Tag Archives: EC2

Computing – Retrieve data from Amazon EC2 Instance

I had an existing instance that still had data on it from my PyRad analysis on 20160727 that I needed to retrieve.

Logged into Amazon AWS via the web interface and started my existing instance (via the Actions > Instance State > Start menu). After the instance started and generated a new public IP address, I SSH’d into the instance:

ssh -i "/full/path/to/bioinformatics.pem" ubuntu@instance.public.ip.address

NOTE: I needed the full path to the PEM file! Tried multiple times using a relative path (e.g. ~/Documents/bionformatics.pem) and received error messages that the file did not exist and “Permission denied (public key)”.

Changed to the directory with the PyRAD analysis and created a tarball to speed up eventual download from the EC2 instance to my local computer:

tar -cvzf 20160715_pyrad_analysis.tar.gz /home/ubuntu/data/analysis/

After compression, I used secure copy to copy the file from the EC2 instance to my local computer:

scp -i "/full/path/to/bioinformatics.pem" ubuntu@instance.public.ip.address:/home/ubuntu/data/20160715_pyrad_analysis.tar.gz /Volumes/toaster/sam/

This didn’t work initially because I attempted to transfer the file using Hummingbird (instead of my computer). The SSH connection kept timing out. The reason for this was that I hadn’t previously used Hummingbird to connect to the EC2 instance and Hummingbird’s IP address wasn’t listed in the Security Groups table as being allowed to connect. I made that change using the Amazon AWS web interface:

Once transfer was complete, I terminated the EC2 instance and the corresponding data volume.

Share

Computing – Amazon EC2 Cost “Analysis”

I recently moved some computing jobs over to Amazon’s Elastic Cloud Computing (EC2) in attempt to avoid some odd computing issues/errors I kept encountering on our lab computers (Apple Xserve 3,1).
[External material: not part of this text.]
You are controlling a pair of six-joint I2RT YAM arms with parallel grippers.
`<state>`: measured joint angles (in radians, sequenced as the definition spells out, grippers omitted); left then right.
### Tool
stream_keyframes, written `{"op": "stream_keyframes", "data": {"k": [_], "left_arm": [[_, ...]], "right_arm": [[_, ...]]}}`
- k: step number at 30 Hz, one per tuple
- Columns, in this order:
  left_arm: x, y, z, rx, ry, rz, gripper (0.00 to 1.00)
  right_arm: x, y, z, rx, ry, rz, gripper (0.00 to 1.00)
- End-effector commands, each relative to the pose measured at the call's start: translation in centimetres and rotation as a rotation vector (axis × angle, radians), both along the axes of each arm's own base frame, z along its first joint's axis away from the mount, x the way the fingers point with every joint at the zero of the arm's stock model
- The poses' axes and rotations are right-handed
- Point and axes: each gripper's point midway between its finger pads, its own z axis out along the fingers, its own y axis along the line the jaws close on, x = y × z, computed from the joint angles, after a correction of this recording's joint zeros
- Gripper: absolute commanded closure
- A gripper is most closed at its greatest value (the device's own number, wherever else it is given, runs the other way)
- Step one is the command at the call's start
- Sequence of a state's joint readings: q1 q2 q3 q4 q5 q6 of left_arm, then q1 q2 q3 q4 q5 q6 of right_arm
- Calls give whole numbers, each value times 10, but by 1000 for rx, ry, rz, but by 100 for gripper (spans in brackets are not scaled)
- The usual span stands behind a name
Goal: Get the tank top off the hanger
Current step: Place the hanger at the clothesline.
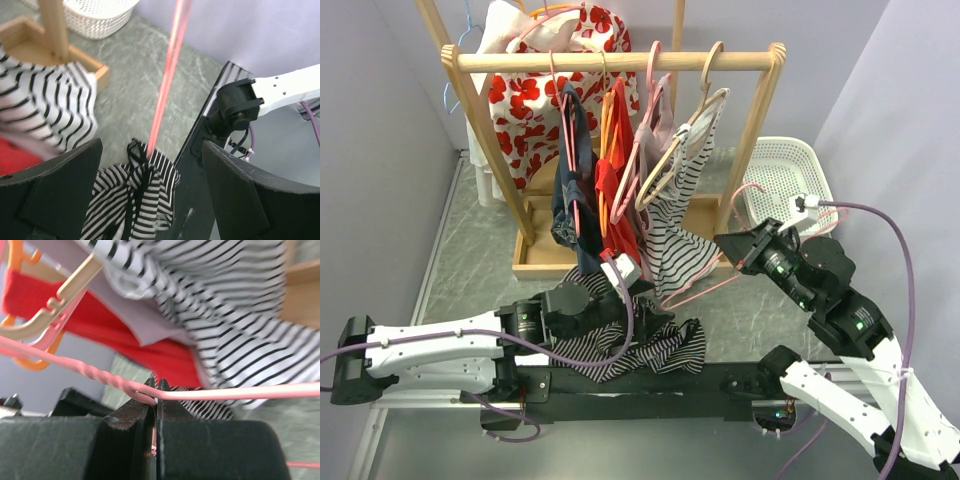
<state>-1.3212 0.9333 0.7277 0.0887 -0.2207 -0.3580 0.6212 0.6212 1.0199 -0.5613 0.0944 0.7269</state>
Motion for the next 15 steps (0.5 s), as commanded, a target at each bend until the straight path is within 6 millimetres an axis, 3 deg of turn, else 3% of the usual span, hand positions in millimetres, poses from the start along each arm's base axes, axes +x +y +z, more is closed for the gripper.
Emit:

The big trade off here is that the lab computers are paid for and using EC2 means we’ll be sinking more money into computing resources. With that expense should come faster processing (i.e. less time) to perform various analyses. As they say, time is money…

Let’s look at how things’ve worked out so far.

 

First, how much did we spend and how did we spend it (click on the image to enlarge)?

 

Of course, it’s easy to see that for the instance I was running, it cost us $0.419/hr. That’s great and all, but you sort of lose sense of what that ends up costing over the long-term. Let’s look at how things break out over a larger time scale.

According to Amazon’s (very useful!) billing breakdown, we spent $187 in the month of July 2016. This doesn’t seem too bad. In fact, this would only cost us ~$2200/yr if we continue to run this instance in this fashion. However, let’s look at it a bit further.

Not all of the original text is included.